**What you will do**
Your answer must be the exact lines below, starting with the line with "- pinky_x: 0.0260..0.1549" and going on through the line with "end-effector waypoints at", both included, with no pictures.

**Data entries**
--- START ---

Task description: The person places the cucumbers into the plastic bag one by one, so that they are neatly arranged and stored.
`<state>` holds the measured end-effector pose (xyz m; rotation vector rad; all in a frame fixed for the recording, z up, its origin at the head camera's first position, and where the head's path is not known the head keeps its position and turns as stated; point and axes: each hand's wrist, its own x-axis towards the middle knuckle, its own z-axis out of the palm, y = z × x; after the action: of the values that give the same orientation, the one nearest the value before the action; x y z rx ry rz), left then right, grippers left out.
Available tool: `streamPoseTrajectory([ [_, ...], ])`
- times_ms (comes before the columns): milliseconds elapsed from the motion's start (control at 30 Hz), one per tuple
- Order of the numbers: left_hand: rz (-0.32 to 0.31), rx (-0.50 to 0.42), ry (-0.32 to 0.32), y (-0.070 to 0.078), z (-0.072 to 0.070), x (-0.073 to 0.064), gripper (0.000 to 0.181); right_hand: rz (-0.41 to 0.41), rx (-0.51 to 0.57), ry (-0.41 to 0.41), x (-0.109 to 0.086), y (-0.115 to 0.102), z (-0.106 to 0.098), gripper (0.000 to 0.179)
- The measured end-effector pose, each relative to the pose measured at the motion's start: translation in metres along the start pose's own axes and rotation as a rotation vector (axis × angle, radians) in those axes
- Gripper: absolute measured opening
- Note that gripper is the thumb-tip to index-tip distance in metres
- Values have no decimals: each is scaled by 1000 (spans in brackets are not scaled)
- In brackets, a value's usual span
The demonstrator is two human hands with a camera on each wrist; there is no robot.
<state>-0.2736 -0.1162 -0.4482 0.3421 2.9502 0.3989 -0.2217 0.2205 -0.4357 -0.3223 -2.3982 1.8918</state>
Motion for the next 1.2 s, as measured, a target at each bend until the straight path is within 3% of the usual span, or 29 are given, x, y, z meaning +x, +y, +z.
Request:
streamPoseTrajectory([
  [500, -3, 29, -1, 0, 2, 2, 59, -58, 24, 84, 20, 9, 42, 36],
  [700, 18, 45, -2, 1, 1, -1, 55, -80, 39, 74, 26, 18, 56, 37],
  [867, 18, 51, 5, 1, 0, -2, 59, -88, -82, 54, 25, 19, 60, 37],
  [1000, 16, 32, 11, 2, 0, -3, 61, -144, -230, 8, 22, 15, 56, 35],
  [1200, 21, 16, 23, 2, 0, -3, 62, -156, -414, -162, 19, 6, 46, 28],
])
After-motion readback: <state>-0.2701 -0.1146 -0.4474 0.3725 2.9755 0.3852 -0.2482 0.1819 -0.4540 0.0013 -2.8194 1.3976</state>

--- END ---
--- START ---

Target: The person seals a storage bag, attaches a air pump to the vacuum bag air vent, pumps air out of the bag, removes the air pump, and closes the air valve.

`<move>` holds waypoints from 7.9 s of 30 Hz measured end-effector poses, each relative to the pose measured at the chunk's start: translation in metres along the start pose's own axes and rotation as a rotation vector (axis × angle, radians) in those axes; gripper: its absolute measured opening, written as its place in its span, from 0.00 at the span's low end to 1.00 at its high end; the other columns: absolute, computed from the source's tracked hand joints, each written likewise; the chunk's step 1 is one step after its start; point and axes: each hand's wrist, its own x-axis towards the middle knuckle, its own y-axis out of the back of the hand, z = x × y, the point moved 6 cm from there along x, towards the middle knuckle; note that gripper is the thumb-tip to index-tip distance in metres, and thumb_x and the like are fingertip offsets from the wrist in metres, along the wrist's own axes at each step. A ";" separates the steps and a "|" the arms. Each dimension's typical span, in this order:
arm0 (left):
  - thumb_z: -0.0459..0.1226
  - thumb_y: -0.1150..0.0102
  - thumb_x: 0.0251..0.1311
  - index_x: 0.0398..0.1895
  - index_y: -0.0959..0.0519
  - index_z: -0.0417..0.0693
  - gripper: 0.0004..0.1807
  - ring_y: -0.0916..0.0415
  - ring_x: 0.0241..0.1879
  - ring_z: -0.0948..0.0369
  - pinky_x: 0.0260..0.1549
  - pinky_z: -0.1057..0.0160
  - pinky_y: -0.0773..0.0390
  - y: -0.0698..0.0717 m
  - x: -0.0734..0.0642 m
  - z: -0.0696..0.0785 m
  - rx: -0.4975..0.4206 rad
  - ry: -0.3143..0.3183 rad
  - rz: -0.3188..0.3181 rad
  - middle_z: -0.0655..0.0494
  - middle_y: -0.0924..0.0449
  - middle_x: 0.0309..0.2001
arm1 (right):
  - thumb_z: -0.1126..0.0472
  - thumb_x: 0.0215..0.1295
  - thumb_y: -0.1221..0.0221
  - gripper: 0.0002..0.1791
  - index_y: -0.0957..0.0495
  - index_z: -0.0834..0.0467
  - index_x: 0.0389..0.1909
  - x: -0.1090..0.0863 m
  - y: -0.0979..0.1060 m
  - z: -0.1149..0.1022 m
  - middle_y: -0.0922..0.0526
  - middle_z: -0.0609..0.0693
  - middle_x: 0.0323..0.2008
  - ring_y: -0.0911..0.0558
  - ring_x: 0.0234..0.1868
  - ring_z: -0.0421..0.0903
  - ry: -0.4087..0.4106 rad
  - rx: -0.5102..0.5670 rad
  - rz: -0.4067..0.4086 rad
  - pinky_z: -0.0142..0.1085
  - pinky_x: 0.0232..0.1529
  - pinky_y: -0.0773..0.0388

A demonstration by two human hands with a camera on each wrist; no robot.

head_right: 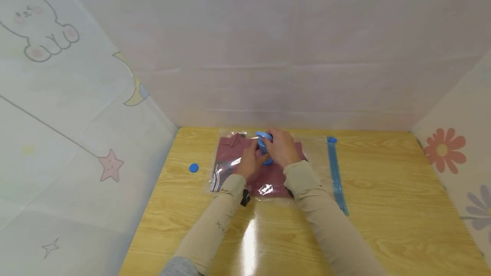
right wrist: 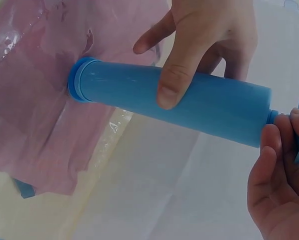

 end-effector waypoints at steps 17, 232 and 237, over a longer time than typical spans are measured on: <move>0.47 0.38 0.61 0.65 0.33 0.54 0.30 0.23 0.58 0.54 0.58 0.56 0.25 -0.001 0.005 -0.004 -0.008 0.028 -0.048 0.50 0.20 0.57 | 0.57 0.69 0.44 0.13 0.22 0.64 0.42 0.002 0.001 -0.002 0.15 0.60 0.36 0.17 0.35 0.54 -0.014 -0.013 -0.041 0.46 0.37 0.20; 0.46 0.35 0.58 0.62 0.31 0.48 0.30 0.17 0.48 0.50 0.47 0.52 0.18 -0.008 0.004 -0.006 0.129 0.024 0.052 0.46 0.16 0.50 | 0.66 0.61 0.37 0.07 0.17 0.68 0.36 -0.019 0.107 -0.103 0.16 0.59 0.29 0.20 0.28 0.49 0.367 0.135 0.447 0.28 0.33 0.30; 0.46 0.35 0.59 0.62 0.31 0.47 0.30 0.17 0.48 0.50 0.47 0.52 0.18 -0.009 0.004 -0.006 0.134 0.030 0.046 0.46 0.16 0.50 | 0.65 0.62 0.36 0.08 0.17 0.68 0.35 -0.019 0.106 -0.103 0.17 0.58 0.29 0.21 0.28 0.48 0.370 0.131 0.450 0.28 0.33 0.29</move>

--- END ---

**Solution to this problem**
  - pinky_x: 0.0260..0.1549
  - pinky_z: -0.1057..0.0160
  - pinky_y: -0.0773..0.0390
  - y: -0.0698..0.0717 m
  - x: -0.0734..0.0642 m
  - z: -0.0696..0.0785 m
  - rx: -0.4975..0.4206 rad
  - ry: -0.3143..0.3183 rad
  - rz: -0.3188..0.3181 rad
  - middle_z: -0.0655..0.0494
  - middle_y: -0.0924..0.0449
  - middle_x: 0.0309..0.2001
arm1 (right):
  - thumb_z: -0.1126..0.0472
  - thumb_x: 0.0215..0.1295
  - thumb_y: -0.1221..0.0221
  - gripper: 0.0002..0.1791
  - index_y: -0.0957..0.0495
  - index_z: -0.0834..0.0467
  - index_x: 0.0389..0.1909
  - x: -0.1090..0.0863 m
  - y: -0.0979..0.1060 m
  - z: -0.1149..0.1022 m
  - middle_y: -0.0922..0.0526
  - middle_z: -0.0609..0.0693
  - middle_x: 0.0323..0.2008
  - ring_y: -0.0911..0.0558
  - ring_x: 0.0234..0.1868
  - ring_z: -0.0421..0.0903
  - ry: -0.4087..0.4106 rad
  - rx: -0.5102..0.5670 rad
  - rz: -0.4067..0.4086 rad
  - pinky_z: -0.0142..0.1085
  - pinky_x: 0.0232..0.1529
  - pinky_y: -0.0773..0.0388

A demonstration by two human hands with a camera on each wrist; no robot.

head_right: 
right wrist: 

 end-effector waypoints at steps 17, 232 and 237, over a longer time than typical spans are measured on: <move>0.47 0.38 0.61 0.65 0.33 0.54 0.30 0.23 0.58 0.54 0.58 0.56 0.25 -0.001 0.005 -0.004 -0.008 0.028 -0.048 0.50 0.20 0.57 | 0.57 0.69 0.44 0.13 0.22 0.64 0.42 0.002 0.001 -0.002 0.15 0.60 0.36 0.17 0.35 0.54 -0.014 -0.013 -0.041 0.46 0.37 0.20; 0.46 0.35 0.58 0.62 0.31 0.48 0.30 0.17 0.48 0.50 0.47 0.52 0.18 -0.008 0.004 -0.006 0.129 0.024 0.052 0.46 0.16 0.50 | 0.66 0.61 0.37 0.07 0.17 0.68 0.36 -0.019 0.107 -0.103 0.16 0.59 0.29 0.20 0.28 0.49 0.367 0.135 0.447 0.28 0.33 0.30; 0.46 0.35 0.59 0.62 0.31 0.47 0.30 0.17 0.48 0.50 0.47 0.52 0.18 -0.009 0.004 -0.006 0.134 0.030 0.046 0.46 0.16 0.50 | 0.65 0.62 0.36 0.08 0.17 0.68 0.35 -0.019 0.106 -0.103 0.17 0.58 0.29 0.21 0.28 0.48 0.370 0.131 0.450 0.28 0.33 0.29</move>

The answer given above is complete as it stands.